Department of Urology, Keio University School of Medicine, Tokyo, Japan; Department of Urology, Saitama City Hospital, Saitama, Japan.
Eur Urol. 2014 Jan;65(1):227-34. doi: 10.1016/j.eururo.2012.11.050. Epub 2012 Dec 1.
Few studies have discussed the prognostic impact of serum C-reactive protein (CRP) level in upper tract urothelial carcinoma (UTUC).
To investigate whether the perioperative level of CRP provides additional prognostic information following radical nephroureterectomy (RNU).
DESIGN, SETTING, AND PARTICIPANTS: A total of 564 patients with UTUC from a retrospective multi-institutional cohort were included. The median follow-up was 32 mo.
All patients underwent RNU without neoadjuvant chemotherapy, while 106 patients (18.8%) received adjuvant chemotherapy.
Associations between perioperative CRP level and outcome were assessed using multivariate analysis. A serum CRP level >0.50mg/dl was defined as elevated.
Preoperative CRP (pre-CRP) level was elevated in 136 patients (24.1%). Multivariate analysis showed that pre-CRP elevation was an independent predictor of subsequent disease recurrence (hazard ratio [HR]: 1.47 for CRP 0.51-2.00; HR: 1.89 for CRP >2.00). Five-year recurrence-free survival rates were 69.2% in patients with pre-CRP levels ≤ 0.50 mg/dl, 54.3% in patients with pre-CRP levels between 0.51 and 2.00 mg/dl, and 35.4% in patients with pre-CRP levels >2.00 mg/dl (p<0.001). Similar results were found in cancer-specific mortality, showing that pre-CRP elevation was an independent predictor of worse outcome (HR: 1.74 for CRP 0.51-2.00; HR: 2.31 for CRP >2.00). In a subgroup analysis of the elevated pre-CRP group, postoperative normalisation of CRP level was an independent predictor of better outcome. This study is limited by its retrospective nature as well as its heterogeneous group of patients and variable follow-up protocols resulting from the multi-institution design.

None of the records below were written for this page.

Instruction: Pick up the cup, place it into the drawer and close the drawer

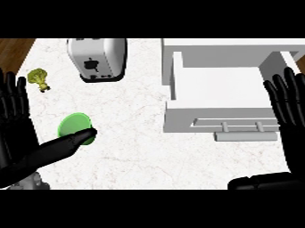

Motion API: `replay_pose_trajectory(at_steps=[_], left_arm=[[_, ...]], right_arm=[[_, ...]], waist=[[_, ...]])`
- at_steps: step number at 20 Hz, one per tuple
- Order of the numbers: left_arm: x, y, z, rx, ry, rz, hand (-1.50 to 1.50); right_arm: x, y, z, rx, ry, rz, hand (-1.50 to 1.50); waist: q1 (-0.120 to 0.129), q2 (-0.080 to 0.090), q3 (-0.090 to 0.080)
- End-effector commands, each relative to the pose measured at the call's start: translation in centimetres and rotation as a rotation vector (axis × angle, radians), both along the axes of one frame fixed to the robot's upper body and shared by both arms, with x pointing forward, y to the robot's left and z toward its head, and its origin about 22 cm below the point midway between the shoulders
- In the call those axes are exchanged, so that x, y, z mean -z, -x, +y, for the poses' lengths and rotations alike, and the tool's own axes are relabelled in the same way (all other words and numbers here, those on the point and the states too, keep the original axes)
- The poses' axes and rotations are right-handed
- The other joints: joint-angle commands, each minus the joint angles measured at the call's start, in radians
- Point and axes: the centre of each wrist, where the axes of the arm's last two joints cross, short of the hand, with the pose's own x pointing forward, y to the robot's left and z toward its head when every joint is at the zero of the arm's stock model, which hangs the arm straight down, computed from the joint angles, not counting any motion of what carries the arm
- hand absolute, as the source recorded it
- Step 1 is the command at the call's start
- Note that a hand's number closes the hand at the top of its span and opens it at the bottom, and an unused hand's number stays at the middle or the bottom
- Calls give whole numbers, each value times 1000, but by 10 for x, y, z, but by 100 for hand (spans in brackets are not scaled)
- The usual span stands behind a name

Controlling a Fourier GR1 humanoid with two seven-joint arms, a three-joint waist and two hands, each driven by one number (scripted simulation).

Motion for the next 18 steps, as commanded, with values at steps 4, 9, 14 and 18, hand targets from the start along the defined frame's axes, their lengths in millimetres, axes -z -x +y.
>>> replay_pose_trajectory(at_steps=[4,9,14,18], left_arm=[[7,-25,-27,-78,96,6,-150],[8,-35,-43,-68,90,34,-150],[21,-36,-48,-91,77,33,-150],[12,-24,-42,-86,113,49,-150]], right_arm=[[9,-6,3,-31,-7,52,-150],[-25,12,20,-30,-39,35,-150],[-9,-7,-8,-31,-30,29,-150],[-2,-42,3,-8,-46,34,-150]], waist=[[7,-1,4],[5,-2,4],[8,-1,4],[13,-1,4]])
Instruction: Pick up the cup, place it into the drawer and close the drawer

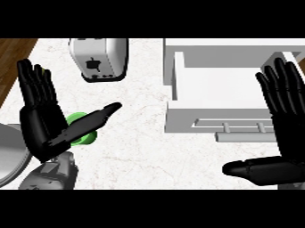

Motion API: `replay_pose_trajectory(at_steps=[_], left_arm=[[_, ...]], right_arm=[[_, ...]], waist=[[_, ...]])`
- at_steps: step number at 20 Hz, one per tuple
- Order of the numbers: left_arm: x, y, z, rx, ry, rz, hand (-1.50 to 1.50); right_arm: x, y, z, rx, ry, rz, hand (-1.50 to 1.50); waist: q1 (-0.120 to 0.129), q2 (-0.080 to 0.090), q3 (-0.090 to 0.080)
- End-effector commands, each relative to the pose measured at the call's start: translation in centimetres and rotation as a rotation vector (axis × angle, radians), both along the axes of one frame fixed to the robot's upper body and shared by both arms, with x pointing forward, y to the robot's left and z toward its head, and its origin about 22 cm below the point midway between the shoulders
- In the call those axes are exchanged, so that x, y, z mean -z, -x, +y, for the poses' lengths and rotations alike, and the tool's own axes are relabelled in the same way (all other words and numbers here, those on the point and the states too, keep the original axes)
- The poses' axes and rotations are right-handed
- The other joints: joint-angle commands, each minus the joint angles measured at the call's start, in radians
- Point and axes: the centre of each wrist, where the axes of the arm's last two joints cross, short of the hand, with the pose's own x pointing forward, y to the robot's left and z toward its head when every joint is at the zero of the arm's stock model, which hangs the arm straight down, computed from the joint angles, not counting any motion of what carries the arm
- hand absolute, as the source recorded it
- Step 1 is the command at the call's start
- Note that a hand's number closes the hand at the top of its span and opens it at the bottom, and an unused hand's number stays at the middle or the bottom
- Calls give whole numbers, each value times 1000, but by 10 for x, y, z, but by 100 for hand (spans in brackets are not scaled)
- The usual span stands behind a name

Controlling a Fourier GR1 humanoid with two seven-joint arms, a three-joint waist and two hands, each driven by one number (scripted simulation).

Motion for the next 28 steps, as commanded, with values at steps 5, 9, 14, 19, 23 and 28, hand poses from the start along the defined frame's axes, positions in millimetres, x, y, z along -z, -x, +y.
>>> replay_pose_trajectory(at_steps=[5,9,14,19,23,28], left_arm=[[6,6,12,-41,17,39,-150],[31,8,11,-78,29,83,-150],[41,10,10,-78,62,137,-150],[67,14,34,-130,68,189,-150],[112,39,38,-165,59,195,-150],[134,55,50,-163,67,217,-150]], right_arm=[[5,-1,2,3,8,-11,-150],[0,10,2,9,1,0,-150],[-3,6,-7,10,20,-9,-150],[16,-8,-9,0,-8,-13,-150],[0,23,-16,-2,-14,-4,-150],[-21,0,-1,0,9,-1,-150]], waist=[[1,0,0],[-1,0,0],[-1,0,0],[2,1,0],[-3,0,0],[3,0,-1]])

Serum CRP may become a possible biomarker in UTUC, suggesting that patients with an elevated pre-CRP level could be predicted to have subsequent disease recurrence and cancer-specific mortality, while postoperative normalisation of CRP level was an independent predictor for prognosis.
很少有研究探讨血清 C 反应蛋白(CRP)水平在上尿路尿路上皮癌(UTUC)中的预后影响。

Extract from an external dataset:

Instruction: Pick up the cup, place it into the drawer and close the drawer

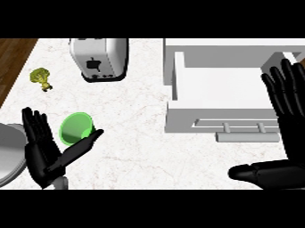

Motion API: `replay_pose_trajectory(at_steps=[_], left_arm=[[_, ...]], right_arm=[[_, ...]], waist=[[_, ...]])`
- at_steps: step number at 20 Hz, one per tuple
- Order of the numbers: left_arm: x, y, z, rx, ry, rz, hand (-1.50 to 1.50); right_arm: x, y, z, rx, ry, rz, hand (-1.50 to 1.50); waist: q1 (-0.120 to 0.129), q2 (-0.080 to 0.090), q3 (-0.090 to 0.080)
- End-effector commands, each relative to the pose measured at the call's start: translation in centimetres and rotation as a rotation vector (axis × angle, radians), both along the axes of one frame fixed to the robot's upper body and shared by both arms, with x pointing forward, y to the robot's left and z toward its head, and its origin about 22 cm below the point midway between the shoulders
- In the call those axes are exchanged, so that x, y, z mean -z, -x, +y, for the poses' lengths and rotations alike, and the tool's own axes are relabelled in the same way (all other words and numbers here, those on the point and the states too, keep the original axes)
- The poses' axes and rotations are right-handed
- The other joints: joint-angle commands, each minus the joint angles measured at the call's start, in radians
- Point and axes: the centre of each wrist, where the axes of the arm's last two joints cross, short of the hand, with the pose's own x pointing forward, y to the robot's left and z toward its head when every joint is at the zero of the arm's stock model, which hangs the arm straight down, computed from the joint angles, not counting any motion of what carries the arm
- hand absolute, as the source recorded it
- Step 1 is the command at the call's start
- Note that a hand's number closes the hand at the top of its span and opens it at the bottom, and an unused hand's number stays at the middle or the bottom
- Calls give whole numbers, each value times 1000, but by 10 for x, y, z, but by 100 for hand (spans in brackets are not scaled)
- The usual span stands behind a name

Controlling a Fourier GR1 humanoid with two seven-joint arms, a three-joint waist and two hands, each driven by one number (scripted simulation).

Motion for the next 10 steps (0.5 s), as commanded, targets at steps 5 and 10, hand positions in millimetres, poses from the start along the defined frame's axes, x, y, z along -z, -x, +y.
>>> replay_pose_trajectory(at_steps=[5,10], left_arm=[[28,-13,18,-17,26,39,-150],[53,-6,28,-12,39,40,-150]], right_arm=[[-10,-7,-11,9,-4,-7,-150],[-21,-15,-8,-1,9,-13,-150]], waist=[[-1,0,0],[1,0,0]])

探讨根治性肾输尿管切除术(RNU)后 CRP 术前水平是否提供了额外的预后信息。
设计、设置和参与者:共纳入 564 例来自回顾性多机构队列的 UTUC 患者。中位随访时间为 32 个月。
所有患者均行 RNU 治疗,无新辅助化疗,106 例(18.8%)患者接受辅助化疗。
采用多变量分析评估术前 CRP 水平与预后的关系。将血清 CRP 水平>0.50mg/dl 定义为升高。

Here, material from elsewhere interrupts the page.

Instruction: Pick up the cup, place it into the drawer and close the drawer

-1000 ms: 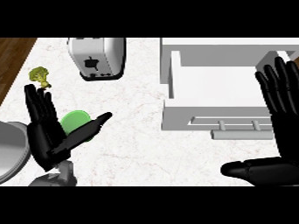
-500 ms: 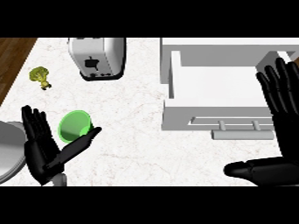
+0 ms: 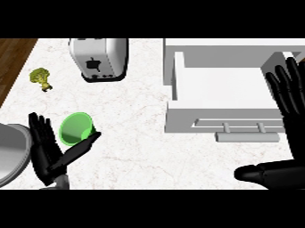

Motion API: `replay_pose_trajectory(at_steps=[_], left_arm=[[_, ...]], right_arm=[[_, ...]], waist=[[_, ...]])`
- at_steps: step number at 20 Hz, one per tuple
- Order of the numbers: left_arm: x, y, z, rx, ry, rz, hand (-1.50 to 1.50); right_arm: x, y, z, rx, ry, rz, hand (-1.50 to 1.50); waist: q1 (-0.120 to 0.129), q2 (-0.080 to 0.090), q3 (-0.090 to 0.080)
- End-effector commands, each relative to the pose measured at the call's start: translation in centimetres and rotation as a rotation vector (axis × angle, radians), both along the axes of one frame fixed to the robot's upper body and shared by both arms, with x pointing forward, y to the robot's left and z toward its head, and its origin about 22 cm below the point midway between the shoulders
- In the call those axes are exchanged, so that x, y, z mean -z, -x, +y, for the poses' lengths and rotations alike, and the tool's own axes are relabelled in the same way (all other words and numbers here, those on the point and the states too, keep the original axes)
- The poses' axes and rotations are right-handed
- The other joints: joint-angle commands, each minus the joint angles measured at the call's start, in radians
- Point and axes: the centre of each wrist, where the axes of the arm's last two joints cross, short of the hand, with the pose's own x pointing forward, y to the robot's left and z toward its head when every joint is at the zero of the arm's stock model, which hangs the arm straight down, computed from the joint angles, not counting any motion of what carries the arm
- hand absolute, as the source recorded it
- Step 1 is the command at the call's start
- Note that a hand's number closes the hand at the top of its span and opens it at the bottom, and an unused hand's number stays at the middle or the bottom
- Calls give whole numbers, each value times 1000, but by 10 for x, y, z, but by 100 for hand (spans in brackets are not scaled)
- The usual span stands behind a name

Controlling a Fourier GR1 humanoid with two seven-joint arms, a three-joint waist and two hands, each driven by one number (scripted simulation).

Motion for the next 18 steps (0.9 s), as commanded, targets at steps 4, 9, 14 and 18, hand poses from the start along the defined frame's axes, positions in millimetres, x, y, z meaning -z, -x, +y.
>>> replay_pose_trajectory(at_steps=[4,9,14,18], left_arm=[[25,-1,4,-11,15,11,-150],[28,-8,0,-18,21,8,-150],[66,-2,27,-51,29,0,-150],[78,24,-3,-48,11,20,-150]], right_arm=[[18,8,4,-12,-4,7,-150],[0,8,0,11,3,-3,-150],[-8,1,6,-15,11,10,-150],[3,5,-6,-3,-2,2,-150]], waist=[[-1,0,0],[0,0,0],[-3,1,0],[-2,0,0]])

136 例(24.1%)患者术前 CRP(pre-CRP)水平升高。多变量分析显示,pre-CRP 升高是随后疾病复发的独立预测因素(CRP 0.51-2.00 时 HR:1.47;CRP>2.00 时 HR:1.89)。pre-CRP 水平≤0.50mg/dl 的患者 5 年无复发生存率为 69.2%,pre-CRP 水平在 0.51-2.00mg/dl 之间的患者为 54.3%,pre-CRP 水平>2.00mg/dl 的患者为 35.4%(p<0.001)。在癌症特异性死亡率方面也得到了相似的结果,表明 pre-CRP 升高是预后不良的独立预测因素(CRP 0.51-2.00 时 HR:1.74;CRP>2.00 时 HR:2.31)。在 pre-CRP 升高亚组分析中,CRP 术后正常化是预后良好的独立预测因素。本研究存在一定局限性,如回顾性设计、患者异质性以及多机构设计导致的不同随访方案。
血清 CRP 可能成为 UTUC 的一种潜在生物标志物,提示 pre-CRP 水平升高的患者可能会出现随后的疾病复发和癌症特异性死亡,而 CRP 术后正常化是预后的独立预测因素。